Generally, I’m a big fan of writing test. They are great: once you add them, you cannot break logic silently anymore. The time you’ve spent on writing tests pays off completely in that manner you won’t need to fix production on Friday’s night. Tests cannot guarantee your code is free from errors completely, though. But having properly designed tests greatly reduces the number of potential mistakes.

For a long time, I’ve been developing only server-side tests whereas the UI behavior was tested manually. That has been worked until the moment when we understood we break the UI too often. That’s how the question about having UI tests has appeared.

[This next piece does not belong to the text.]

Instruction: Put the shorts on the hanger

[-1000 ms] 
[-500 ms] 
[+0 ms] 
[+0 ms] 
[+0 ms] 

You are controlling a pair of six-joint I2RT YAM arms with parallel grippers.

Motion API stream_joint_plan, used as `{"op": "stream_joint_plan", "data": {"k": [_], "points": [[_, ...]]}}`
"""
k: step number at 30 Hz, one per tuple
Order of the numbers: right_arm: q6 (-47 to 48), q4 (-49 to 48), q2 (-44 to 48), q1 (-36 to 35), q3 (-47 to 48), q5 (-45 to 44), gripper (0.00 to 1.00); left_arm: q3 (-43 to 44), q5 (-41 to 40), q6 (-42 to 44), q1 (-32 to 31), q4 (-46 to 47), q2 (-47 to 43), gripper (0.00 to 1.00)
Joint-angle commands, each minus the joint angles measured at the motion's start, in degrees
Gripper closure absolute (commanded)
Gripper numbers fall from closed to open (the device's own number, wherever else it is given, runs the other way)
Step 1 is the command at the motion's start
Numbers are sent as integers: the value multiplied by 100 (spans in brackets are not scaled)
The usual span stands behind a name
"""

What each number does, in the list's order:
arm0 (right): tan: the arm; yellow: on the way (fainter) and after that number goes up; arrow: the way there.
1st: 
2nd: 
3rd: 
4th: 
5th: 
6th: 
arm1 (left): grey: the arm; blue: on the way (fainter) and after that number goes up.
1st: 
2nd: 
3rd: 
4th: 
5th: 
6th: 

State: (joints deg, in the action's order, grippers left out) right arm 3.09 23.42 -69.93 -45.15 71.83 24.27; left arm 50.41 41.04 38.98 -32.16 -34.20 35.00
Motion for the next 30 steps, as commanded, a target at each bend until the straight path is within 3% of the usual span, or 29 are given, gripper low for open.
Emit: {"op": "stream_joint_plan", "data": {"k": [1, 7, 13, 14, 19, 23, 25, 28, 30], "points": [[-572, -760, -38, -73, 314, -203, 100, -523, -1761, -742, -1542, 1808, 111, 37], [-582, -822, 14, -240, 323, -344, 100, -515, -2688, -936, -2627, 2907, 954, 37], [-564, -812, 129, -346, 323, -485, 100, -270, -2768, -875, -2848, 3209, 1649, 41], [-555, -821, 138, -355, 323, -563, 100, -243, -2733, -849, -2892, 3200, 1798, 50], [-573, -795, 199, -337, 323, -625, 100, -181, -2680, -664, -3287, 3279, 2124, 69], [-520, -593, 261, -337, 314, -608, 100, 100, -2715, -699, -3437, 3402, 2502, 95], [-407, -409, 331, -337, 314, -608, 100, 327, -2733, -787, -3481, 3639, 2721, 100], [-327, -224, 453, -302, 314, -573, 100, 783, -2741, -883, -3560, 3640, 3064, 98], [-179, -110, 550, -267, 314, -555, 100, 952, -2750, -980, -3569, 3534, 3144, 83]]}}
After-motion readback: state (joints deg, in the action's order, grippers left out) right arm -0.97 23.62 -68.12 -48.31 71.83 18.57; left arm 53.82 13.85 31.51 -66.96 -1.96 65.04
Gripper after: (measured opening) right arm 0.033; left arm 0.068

TL;DR: I didn’t anticipate maintaining client-side tests (also known as integration test) would be so costly. Yet I managed to get stable UI tests, it took long time of debugging, reading the source code of webdrivers and Google/StackOverflow surfing. Here are some random thoughts on the subject.

UI tests are complex

The first issue you might face when dealing with UI tests (and it has never been written clearly in any documentation or manual) is they are unstable and flaking by their nature. In technical terms, they are fragile and difficult to maintain. Testing UI involves lots of technologies and protocols. Under the hood, there is an entire stack of nested calls. Let’s consider a typical PHP/JS-driven web-application with Selenium-based tests. Now follow the testing pipeline.

Before you run a test, you should launch the application server (probably your REST backend) and Selenium server. Then, once you’ve started a test, it sends request to Selenium to start a new browser session. Java spawns a new process of webdriver – a special program that helps to automate browsers. The driver tries to discover a browser installed on your machine. If everything is alright, the browser process starts. Just a note: you have not done anything important yet, but there are four processes are running already (the app, Selenium, webdriver, browser).

Now then, every time you call for something like

>>> driver.find_element_by_id("my_button")

, it turns into a stack with the steps look like approximately the following:

  1. your PHP/Python/whatever code calls Selenium server.
  2. Selenium remaps the incoming data and calls webdriver server.
  3. The webdriver reads JSON body and sends corresponding binary commands to the browser via socket channel.
  4. The browser performs those actions with some delay. There is no guarantee about timings, the numbers depend on your OS, number of cores, amount of open tabs and so on.
  5. If everything is alright, the data flows in the opposite way: from the browser to the webdriver, to Selenium and finally to the app.

Remember, it was only a simplest API call. More complicated API expand into series of calls and success only when all of sub-calls managed to finish successfully.

Versioning hell

What exactly may occur during the process? Well, everything.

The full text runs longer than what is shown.